Intelligent
Information
Retrieval
CSC 575
Assignment 2
Due: Sunday, February 05,
2023
General Notes: for all programming assignments, please provide
your clearly documented code and clearly labeled outputs. Presentation clarity,
as well as code documentation, modularity, and efficiency will be used as
criteria in the evaluation of assignments.
If you are submitting Jupyter Notebooks, please submit both the source file
(IPYNB) as well as the HTML version of your Notebook.

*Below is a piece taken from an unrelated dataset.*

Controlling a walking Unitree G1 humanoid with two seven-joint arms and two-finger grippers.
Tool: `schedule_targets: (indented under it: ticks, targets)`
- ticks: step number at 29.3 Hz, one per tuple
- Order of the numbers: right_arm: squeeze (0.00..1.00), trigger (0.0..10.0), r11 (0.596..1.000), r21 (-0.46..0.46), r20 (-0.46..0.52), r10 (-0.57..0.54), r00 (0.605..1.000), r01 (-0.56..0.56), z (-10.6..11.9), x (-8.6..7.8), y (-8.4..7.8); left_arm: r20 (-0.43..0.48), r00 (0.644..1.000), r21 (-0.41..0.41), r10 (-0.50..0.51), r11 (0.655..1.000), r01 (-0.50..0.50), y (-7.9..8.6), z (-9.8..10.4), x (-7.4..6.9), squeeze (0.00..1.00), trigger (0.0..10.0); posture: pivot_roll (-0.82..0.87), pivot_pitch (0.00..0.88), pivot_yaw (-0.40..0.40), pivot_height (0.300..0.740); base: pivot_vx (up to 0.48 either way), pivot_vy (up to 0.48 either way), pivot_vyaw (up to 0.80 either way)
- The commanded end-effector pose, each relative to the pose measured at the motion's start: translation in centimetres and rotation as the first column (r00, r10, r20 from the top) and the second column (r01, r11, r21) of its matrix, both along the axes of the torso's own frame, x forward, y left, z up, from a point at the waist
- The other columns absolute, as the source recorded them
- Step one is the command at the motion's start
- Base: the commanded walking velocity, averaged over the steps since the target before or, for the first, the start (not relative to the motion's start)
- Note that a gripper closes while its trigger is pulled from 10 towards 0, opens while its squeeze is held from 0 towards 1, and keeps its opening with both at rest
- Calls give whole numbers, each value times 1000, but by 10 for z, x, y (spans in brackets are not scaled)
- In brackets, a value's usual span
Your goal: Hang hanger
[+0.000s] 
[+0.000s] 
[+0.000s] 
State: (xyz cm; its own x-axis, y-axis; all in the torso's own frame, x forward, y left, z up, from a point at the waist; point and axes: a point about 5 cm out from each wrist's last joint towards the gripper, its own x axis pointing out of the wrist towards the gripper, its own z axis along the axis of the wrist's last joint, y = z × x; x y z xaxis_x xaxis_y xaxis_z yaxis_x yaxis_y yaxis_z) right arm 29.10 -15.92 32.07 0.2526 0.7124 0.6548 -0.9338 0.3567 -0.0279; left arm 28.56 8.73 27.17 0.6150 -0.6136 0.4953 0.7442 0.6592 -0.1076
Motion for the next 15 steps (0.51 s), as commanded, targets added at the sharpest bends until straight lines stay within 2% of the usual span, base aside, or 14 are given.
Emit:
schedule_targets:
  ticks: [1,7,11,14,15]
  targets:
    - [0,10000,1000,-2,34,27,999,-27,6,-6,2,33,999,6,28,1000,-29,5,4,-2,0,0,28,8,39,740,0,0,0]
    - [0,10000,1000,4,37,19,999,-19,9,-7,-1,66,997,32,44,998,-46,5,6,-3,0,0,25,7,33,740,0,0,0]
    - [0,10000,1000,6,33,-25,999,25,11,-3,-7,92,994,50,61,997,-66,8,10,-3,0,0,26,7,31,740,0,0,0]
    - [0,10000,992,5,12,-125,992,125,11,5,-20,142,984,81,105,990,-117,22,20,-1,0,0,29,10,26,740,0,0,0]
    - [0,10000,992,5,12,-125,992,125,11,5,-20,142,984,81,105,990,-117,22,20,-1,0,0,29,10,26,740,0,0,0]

- [35 pts] Collocations and Mutual Information
Write a program to compute the pairwise mutual information measure for word
pairs
appearing in a document corpus. Start by writing a function
co-occurrence(corpus,
window_size) which takes as input the document corpus and a token window size (to
be used to estimate co-occurrence frequencies) and returns frequency values for
word pairs as well as for individual words. For simplicity, you can assume that the
document corpus is comprised of a single document with partially preprocessed
tokens separated by white-space (see the test corpus provided below as an
example). Then using the frequency information, compute and display the mutual
information measure as discussed in the lecture notes:
Content Analysis & Statistical Properties of Text.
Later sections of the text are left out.